▶ _Task instructions_
Word for word, restate the lines from the start of the data down to the line with "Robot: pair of", both included.

▶ _Excerpted records_

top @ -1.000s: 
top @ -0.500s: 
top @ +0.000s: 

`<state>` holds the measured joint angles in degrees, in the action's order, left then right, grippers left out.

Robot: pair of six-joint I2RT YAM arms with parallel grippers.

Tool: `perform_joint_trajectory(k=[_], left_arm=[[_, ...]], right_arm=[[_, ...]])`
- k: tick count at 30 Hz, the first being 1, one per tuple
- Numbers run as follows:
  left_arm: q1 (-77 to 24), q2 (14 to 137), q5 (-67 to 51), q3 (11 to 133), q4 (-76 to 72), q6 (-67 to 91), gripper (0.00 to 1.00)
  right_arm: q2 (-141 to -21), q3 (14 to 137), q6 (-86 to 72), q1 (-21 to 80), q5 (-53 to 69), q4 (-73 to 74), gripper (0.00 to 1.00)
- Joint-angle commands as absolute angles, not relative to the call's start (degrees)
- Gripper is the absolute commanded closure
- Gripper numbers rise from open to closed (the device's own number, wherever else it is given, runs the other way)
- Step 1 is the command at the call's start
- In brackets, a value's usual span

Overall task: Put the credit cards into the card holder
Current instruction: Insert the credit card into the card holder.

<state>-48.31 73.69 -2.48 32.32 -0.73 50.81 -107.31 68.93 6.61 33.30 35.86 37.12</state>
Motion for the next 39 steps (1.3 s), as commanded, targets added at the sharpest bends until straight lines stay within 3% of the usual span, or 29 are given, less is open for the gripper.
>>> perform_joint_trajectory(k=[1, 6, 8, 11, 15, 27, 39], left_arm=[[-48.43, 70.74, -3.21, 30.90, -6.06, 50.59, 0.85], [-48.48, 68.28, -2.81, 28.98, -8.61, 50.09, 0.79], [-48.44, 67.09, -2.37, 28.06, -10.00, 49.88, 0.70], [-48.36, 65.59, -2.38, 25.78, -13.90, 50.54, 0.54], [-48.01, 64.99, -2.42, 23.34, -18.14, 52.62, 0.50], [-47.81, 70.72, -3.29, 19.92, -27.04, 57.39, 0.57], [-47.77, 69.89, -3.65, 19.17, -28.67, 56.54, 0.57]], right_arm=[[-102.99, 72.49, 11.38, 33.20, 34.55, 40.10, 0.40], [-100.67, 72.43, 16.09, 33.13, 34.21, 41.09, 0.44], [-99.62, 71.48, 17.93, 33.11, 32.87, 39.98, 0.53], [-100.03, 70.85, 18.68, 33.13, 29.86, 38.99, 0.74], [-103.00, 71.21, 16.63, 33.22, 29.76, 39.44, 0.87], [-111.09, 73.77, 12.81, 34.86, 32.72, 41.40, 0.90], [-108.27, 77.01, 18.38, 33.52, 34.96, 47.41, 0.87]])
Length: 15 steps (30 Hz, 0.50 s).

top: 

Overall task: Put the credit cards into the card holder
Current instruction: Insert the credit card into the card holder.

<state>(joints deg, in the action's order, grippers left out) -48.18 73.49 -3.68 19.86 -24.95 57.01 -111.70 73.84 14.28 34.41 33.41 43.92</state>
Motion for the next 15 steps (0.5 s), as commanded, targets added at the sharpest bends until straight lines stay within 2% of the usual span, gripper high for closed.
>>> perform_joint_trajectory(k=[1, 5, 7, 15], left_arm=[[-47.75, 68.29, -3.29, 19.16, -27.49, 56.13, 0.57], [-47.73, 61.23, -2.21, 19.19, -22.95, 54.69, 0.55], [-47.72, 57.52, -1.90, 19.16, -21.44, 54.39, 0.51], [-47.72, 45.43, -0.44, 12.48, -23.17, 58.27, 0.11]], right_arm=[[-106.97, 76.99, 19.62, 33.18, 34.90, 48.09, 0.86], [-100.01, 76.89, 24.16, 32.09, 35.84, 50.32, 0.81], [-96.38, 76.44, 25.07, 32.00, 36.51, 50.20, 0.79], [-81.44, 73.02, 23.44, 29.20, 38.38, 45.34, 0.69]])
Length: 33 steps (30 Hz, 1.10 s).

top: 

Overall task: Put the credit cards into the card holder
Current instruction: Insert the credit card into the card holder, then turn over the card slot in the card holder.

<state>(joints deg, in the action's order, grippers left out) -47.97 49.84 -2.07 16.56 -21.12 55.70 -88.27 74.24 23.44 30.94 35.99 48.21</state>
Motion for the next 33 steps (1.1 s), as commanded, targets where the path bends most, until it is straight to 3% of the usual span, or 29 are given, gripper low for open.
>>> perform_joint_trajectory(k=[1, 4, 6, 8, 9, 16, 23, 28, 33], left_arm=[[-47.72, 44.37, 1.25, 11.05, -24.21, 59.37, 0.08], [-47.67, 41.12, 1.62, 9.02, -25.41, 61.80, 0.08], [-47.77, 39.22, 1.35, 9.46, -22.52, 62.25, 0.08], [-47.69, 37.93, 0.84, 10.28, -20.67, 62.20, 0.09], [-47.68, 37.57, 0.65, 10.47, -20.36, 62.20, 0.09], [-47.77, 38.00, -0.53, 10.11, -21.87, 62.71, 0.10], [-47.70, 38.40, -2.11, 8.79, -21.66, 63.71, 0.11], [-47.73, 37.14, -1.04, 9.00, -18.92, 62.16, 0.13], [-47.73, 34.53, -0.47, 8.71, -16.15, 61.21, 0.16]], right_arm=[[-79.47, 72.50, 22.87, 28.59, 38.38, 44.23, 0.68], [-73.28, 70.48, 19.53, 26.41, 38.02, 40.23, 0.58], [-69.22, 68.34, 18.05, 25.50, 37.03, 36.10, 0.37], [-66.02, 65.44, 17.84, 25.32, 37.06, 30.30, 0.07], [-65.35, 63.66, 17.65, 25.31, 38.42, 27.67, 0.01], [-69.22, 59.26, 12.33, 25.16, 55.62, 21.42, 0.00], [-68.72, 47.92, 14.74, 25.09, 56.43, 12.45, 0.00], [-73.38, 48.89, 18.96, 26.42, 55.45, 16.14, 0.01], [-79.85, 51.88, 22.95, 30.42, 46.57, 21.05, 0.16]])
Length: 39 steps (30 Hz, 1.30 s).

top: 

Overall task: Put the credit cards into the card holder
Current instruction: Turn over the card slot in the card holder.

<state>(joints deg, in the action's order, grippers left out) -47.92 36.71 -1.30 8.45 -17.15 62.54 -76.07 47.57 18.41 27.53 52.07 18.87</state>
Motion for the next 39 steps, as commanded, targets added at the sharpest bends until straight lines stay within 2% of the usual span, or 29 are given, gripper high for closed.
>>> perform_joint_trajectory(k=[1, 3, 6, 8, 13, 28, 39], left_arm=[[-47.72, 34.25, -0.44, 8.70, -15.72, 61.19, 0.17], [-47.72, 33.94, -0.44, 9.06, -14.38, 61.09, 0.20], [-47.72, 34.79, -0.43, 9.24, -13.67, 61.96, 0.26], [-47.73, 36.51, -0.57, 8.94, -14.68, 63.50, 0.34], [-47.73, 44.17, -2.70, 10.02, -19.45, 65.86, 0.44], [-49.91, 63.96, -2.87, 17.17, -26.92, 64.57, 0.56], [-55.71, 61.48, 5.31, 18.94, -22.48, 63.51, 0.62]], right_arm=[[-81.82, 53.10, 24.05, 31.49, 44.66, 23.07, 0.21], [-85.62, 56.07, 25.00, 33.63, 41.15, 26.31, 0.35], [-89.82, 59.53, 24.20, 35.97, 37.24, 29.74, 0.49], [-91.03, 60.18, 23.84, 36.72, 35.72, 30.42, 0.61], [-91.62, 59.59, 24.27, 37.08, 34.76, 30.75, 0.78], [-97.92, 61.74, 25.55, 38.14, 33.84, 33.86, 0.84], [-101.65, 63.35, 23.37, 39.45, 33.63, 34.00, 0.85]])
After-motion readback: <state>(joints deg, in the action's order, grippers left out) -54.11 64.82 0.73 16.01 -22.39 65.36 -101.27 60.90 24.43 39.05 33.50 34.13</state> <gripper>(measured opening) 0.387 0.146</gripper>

▶ _Reply_
top @ -1.000s: 
top @ -0.500s: 
top @ +0.000s: 

`<state>` holds the measured joint angles in degrees, in the action's order, left then right, grippers left out.

Robot: pair of six-joint I2RT YAM arms with parallel grippers.

The answer was written out completely.